Friday, July 5, 2013

TOC - "Fearie Tales: Stories of the Grimm and Gruesome" edited by Stephen Jones

Original art for the book cover by Alan Lee
My eyes opened to the universe of reading with the fairy tales. In different shapes and sizes all these stories from different corners of the world are an important brick in the foundation of my passion for reading. For certain, one of my cherished books will always be a certain heavy tome of fairy tales that I used to leaf through every time I got such a chance. Of course, with the passing of time these stories reveal in the fullest their true nature, a darker side and a not so pleasant face. But that didn’t work against them in the least, it only made them more appealing and the memory of them stronger. There is no wonder then that I have a very weak spot for the stories that reinterpret these fairy tales, adding them newer and darker twists. This September, a new opportunity to read such stories will arise when Jo Fletcher Books releases another fabulous project, an anthology, “Fearie Tales: Stories of the Grimm and Gruesome”, edited by Stephen Jones gathering brand new fairy tales or reinterpreting the familiar ones. After the excellent “A Book of Horrors”, the team formed by Stephen Jones and Jo Fletcher Books comes with another appealing collection, illustrated by the amazing artist Alan Lee, and with a very strong list of authors, this time their stories interspersed with the classic fairy tales that inspired the new stories, in an attempt to enchant the readers once again. Or to give them yet another fright.

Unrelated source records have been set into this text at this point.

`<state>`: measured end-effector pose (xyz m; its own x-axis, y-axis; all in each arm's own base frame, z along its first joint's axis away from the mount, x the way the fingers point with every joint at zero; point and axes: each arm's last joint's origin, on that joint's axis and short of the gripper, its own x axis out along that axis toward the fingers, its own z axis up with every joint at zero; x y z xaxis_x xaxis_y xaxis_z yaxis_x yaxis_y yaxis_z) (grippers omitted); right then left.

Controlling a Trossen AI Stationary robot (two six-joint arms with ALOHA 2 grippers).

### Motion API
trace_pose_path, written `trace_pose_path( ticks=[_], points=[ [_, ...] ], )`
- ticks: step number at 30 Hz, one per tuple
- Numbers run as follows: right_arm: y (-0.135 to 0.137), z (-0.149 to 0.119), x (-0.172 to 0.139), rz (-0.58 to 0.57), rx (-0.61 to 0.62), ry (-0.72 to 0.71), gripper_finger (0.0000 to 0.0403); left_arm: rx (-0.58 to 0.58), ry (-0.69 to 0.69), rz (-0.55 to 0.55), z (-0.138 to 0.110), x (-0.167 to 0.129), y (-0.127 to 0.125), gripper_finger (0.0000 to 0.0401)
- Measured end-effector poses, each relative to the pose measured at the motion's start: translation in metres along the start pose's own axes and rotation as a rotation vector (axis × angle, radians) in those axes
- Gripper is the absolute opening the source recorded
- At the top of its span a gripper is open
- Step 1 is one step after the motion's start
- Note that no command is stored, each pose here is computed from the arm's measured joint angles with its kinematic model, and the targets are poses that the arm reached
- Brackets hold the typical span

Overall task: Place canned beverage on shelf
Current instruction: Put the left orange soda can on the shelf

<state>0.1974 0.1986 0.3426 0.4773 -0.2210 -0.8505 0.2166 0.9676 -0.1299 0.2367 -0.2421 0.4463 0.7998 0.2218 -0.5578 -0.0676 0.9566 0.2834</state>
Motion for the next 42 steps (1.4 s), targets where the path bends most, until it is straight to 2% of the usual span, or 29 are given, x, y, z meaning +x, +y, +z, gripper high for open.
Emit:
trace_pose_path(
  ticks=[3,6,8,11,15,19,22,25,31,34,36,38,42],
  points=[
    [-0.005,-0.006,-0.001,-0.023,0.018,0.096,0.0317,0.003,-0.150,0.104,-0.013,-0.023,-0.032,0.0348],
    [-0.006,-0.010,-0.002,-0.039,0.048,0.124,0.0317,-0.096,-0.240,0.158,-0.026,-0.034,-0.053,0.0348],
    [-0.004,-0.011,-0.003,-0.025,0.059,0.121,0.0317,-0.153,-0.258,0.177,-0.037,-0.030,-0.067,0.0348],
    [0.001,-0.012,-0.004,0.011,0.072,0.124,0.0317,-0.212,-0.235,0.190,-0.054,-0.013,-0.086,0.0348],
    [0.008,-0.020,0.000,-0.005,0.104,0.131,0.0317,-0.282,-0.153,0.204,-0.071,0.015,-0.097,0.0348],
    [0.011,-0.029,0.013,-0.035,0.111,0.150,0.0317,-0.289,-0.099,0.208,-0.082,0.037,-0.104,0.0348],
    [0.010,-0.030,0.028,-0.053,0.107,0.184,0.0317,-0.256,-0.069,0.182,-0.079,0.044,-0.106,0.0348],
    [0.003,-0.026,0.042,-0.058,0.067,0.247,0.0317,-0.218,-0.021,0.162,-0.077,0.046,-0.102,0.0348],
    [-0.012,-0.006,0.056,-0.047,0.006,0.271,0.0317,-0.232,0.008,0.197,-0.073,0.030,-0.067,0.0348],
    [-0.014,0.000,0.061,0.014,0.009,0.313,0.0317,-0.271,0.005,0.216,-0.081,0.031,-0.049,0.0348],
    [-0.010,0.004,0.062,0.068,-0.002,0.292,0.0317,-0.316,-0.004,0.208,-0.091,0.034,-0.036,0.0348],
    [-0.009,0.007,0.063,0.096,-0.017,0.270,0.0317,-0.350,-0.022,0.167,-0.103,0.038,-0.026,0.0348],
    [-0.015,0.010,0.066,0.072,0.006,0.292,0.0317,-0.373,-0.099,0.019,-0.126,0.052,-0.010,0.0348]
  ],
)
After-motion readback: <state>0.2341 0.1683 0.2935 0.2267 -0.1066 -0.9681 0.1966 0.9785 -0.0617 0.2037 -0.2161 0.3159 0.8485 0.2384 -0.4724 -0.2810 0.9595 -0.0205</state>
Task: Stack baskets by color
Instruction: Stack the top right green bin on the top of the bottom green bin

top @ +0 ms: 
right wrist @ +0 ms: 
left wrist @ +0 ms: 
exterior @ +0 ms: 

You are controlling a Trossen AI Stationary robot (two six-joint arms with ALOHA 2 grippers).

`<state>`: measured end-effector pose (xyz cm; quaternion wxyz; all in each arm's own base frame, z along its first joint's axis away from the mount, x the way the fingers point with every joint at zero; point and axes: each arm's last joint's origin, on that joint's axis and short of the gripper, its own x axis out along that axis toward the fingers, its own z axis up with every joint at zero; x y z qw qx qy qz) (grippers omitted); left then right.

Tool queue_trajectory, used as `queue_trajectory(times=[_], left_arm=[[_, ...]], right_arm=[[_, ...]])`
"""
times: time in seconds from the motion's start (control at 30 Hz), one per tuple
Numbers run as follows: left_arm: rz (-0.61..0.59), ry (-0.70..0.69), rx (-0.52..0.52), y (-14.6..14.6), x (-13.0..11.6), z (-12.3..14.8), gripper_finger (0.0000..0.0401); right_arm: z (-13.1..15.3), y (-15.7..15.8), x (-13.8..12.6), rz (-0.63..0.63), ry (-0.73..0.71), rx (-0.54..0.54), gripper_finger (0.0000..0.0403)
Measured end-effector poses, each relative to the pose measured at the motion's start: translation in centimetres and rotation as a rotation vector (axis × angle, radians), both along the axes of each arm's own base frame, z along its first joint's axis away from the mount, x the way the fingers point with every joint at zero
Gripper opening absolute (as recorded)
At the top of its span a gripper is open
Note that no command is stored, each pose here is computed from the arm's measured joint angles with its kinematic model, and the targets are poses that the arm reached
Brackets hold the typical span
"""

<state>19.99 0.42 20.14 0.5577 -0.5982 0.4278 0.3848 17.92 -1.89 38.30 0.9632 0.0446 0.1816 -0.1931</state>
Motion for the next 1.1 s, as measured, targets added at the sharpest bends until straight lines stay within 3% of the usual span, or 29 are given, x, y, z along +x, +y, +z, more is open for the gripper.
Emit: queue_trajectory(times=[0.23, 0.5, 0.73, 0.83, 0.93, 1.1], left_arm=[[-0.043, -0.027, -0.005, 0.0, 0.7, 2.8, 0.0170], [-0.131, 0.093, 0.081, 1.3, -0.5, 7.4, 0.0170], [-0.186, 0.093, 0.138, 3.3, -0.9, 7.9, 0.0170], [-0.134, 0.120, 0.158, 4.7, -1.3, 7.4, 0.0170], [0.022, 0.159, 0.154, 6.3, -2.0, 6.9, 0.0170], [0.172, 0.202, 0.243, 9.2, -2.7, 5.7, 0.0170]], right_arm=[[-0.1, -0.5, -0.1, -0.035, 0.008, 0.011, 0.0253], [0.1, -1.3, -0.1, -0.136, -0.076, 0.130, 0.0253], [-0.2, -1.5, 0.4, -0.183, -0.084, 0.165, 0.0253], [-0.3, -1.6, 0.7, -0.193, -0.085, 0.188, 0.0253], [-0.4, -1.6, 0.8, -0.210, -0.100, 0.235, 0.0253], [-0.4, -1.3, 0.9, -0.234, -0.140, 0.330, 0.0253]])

In 1884 Margaret Hunt's translation of the Brothers Grimm's Kinder-und Hausmärchen was published as Grimm's Household Tales—and since that day those stories have inspired writers, artists, poets, songwriters, playwrights and movie-makers the world over.
Now, following in the grand tradition of the Brothers Jacob and Wilhelm, some of today's finest fantasy and horror writers have created their own brand-new fairy tales-but with a decidedly darker twist.
Fearie Tales is a fantastical mix of spellbinding retellings of classic stories such as 'Cinderella', 'Rapunzel', 'Hansel and Gretel' and 'Rumpelstiltskin', amongst others, along with unsettling tales inspired by other childhood classics, all interspersed with the sources of their inspiration: the timeless stories first collected by the Brothers Grimm.
These modern materpieces of the macabre by Neil Gaiman, Garth Nix, Ramsey Campbell, Joanne Harris, Markus Heitz, John Ajvide Lindqvist, Angela Slatter, Michael Marshall Smith and many others, are illuminated by Oscar-winning artist Alan Lee, who has also provided the magnificent cover painting.
But be warned: this stunning volume of frightening fables is definitely not suitable for children!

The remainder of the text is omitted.